• [Work to complete]: Below are lines of data, and only some are wanted. Please repeat exactly those from the line that has "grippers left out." through the line that has "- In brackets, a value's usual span".

• [Dataset content]:

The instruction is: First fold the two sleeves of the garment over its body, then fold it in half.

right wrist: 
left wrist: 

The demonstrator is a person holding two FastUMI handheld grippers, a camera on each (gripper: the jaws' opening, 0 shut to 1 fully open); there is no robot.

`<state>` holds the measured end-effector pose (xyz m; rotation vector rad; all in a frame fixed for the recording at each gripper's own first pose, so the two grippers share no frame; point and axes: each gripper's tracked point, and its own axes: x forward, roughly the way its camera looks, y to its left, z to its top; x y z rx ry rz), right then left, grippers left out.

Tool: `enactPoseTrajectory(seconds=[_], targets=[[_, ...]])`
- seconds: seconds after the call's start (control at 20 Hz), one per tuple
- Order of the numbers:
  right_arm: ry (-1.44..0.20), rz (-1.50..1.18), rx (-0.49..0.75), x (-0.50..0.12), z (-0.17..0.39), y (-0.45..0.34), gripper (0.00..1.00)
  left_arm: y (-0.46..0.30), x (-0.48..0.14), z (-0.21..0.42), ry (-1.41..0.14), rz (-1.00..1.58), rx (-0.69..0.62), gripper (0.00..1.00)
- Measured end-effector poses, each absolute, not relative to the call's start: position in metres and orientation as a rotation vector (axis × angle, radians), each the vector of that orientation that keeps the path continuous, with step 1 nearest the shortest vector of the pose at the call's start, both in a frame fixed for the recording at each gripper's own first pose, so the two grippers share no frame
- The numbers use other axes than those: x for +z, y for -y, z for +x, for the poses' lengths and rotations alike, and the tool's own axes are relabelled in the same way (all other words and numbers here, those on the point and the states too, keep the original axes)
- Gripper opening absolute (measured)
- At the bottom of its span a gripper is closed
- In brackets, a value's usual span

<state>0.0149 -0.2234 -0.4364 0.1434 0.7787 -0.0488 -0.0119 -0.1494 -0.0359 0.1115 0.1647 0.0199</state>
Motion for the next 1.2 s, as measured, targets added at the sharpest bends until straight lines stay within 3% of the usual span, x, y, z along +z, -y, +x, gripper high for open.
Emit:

• [Solution]:
`<state>` holds the measured end-effector pose (xyz m; rotation vector rad; all in a frame fixed for the recording at each gripper's own first pose, so the two grippers share no frame; point and axes: each gripper's tracked point, and its own axes: x forward, roughly the way its camera looks, y to its left, z to its top; x y z rx ry rz), right then left, grippers left out.

Tool: `enactPoseTrajectory(seconds=[_], targets=[[_, ...]])`
- seconds: seconds after the call's start (control at 20 Hz), one per tuple
- Order of the numbers:
  right_arm: ry (-1.44..0.20), rz (-1.50..1.18), rx (-0.49..0.75), x (-0.50..0.12), z (-0.17..0.39), y (-0.45..0.34), gripper (0.00..1.00)
  left_arm: y (-0.46..0.30), x (-0.48..0.14), z (-0.21..0.42), ry (-1.41..0.14), rz (-1.00..1.58), rx (-0.69..0.62), gripper (0.00..1.00)
- Measured end-effector poses, each absolute, not relative to the call's start: position in metres and orientation as a rotation vector (axis × angle, radians), each the vector of that orientation that keeps the path continuous, with step 1 nearest the shortest vector of the pose at the call's start, both in a frame fixed for the recording at each gripper's own first pose, so the two grippers share no frame
- The numbers use other axes than those: x for +z, y for -y, z for +x, for the poses' lengths and rotations alike, and the tool's own axes are relabelled in the same way (all other words and numbers here, those on the point and the states too, keep the original axes)
- Gripper opening absolute (measured)
- At the bottom of its span a gripper is closed
- In brackets, a value's usual span

The exercise was answered completely.